Task goal ▸ Return only the lines from the top of the data down to the one that holds "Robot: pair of", both included, without any pictures.

(Collected data entries)
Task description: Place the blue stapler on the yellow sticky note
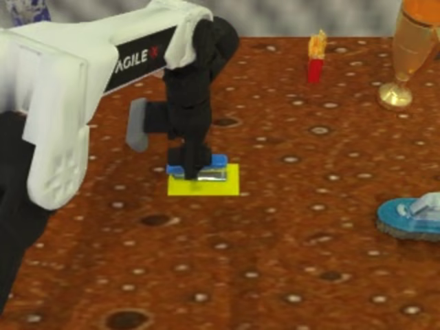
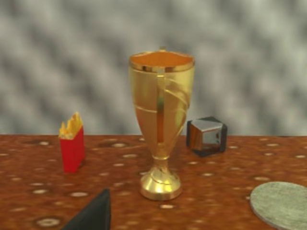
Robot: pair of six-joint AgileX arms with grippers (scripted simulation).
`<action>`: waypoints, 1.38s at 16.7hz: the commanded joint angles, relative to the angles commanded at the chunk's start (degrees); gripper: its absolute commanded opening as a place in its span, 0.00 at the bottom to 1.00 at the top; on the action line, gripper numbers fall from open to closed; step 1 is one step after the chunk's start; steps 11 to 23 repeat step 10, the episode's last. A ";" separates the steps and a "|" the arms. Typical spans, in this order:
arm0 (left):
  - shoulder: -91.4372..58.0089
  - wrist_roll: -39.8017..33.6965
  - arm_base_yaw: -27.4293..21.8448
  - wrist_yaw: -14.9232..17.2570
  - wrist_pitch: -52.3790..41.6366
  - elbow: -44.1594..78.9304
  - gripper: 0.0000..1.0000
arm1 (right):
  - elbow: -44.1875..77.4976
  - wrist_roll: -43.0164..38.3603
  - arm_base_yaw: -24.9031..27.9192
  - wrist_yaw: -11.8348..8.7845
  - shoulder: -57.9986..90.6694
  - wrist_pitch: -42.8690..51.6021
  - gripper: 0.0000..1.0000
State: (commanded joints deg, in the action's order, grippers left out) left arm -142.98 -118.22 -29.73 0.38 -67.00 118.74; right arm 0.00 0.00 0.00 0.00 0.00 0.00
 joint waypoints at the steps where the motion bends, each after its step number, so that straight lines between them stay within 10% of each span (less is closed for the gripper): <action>1: 0.00 0.00 0.00 0.00 0.00 0.00 0.75 | 0.00 0.00 0.00 0.00 0.00 0.00 1.00; 5: 0.00 0.00 0.00 0.00 0.00 0.00 1.00 | 0.00 0.00 0.00 0.00 0.00 0.00 1.00; 23: 0.00 0.00 0.00 0.00 0.00 0.00 1.00 | 0.00 0.00 0.00 0.00 0.00 0.00 1.00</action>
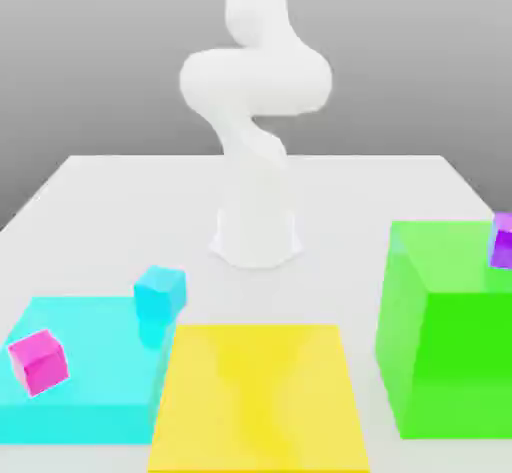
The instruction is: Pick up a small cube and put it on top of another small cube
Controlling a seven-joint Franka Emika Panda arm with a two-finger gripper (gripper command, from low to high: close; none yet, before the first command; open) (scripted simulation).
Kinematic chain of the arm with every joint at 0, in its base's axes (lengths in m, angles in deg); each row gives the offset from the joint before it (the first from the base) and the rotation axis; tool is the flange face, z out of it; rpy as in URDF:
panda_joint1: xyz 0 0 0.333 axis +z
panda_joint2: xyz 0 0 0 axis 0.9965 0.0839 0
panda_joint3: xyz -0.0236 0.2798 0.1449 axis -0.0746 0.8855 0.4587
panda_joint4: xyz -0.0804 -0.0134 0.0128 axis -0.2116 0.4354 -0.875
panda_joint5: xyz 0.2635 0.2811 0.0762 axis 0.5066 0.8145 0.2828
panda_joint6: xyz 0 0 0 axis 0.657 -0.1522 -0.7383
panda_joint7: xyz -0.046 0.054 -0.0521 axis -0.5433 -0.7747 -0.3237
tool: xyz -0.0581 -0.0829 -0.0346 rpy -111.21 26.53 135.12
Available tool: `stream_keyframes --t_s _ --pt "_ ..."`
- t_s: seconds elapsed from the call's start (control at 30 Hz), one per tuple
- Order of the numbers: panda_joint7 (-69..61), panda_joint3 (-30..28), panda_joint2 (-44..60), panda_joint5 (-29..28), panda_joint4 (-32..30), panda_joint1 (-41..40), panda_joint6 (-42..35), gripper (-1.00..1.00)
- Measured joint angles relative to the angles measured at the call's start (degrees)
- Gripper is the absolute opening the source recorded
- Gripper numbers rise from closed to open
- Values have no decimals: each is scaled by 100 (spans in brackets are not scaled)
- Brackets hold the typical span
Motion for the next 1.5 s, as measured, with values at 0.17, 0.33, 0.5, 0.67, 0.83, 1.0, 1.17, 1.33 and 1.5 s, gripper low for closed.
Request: stream_keyframes --t_s 0.17,0.33,0.5,0.67,0.83,1.0,1.17,1.33,1.5 --pt "-1257 -8 705 33 -172 791 336 0" --pt "-2566 -20 1410 164 -392 1556 690 0" --pt "-3872 13 2117 293 -614 2289 1043 0" --pt "-5183 178 2823 431 -834 2904 1393 0" --pt "-6434 413 3530 485 -1055 3450 1744 0" --pt "-7522 684 4213 409 -1321 4012 2103 0" --pt "-8188 798 4781 140 -1741 4294 2466 0" --pt "-8219 697 5285 -315 -2039 4426 2875 0" --pt "-7942 315 6225 -679 -1887 4717 3641 -100"
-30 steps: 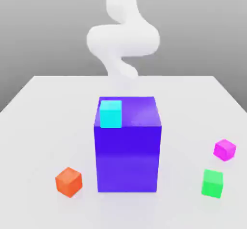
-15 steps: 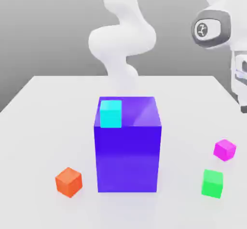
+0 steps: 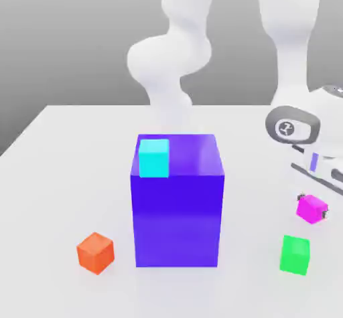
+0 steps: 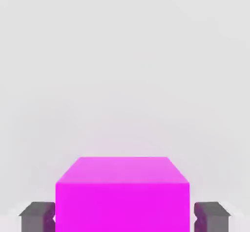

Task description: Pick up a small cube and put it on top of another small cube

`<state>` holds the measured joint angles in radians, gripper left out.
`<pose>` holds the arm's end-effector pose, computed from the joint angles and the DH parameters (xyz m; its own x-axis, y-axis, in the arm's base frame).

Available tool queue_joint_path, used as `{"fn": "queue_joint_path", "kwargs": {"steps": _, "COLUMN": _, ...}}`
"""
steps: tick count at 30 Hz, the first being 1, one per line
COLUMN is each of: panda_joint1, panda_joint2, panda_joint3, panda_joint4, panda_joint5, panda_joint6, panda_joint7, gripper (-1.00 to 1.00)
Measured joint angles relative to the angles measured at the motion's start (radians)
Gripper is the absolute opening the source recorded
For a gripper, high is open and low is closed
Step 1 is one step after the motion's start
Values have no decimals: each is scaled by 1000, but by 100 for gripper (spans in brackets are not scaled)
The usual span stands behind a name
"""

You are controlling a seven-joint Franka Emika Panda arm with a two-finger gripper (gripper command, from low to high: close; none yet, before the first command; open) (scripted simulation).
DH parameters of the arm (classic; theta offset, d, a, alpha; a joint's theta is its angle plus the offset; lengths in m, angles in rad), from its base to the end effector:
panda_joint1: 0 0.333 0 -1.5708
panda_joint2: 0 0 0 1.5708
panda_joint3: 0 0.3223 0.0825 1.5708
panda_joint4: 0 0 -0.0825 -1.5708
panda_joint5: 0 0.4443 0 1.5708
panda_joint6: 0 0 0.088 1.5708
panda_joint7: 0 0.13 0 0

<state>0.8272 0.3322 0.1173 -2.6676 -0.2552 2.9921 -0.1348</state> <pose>0.2218 0.3495 0.0533 0.2429 0.9701 -0.0005 0.9701 -0.2429 -0.0008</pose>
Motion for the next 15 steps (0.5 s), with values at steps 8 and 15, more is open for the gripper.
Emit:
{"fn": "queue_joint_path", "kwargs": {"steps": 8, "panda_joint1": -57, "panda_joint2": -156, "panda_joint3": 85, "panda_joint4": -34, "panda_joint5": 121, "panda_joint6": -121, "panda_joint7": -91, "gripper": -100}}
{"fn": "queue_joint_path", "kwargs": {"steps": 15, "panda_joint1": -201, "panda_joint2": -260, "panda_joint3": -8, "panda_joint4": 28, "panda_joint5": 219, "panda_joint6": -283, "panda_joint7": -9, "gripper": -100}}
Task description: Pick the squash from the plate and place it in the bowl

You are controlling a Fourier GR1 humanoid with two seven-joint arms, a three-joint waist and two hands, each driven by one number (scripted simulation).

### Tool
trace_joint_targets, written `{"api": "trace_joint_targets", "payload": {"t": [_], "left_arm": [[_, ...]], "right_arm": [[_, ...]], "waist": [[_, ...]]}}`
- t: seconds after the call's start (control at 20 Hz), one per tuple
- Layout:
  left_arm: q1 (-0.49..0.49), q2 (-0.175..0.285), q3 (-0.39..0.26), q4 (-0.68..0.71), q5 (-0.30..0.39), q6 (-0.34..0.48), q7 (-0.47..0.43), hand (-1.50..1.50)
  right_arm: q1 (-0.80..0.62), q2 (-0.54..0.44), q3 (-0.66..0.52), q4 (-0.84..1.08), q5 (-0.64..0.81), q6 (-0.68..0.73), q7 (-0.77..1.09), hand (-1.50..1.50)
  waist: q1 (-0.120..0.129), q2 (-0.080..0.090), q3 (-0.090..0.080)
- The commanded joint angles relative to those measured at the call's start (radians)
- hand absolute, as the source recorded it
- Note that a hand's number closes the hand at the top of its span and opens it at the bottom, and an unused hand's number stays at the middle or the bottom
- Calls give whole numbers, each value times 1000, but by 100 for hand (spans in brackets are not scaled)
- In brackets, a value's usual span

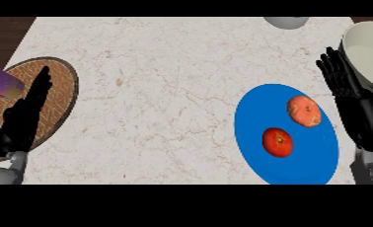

Written reply ▸
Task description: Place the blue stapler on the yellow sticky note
Robot: pair of six-joint AgileX arms with grippers (scripted simulation).

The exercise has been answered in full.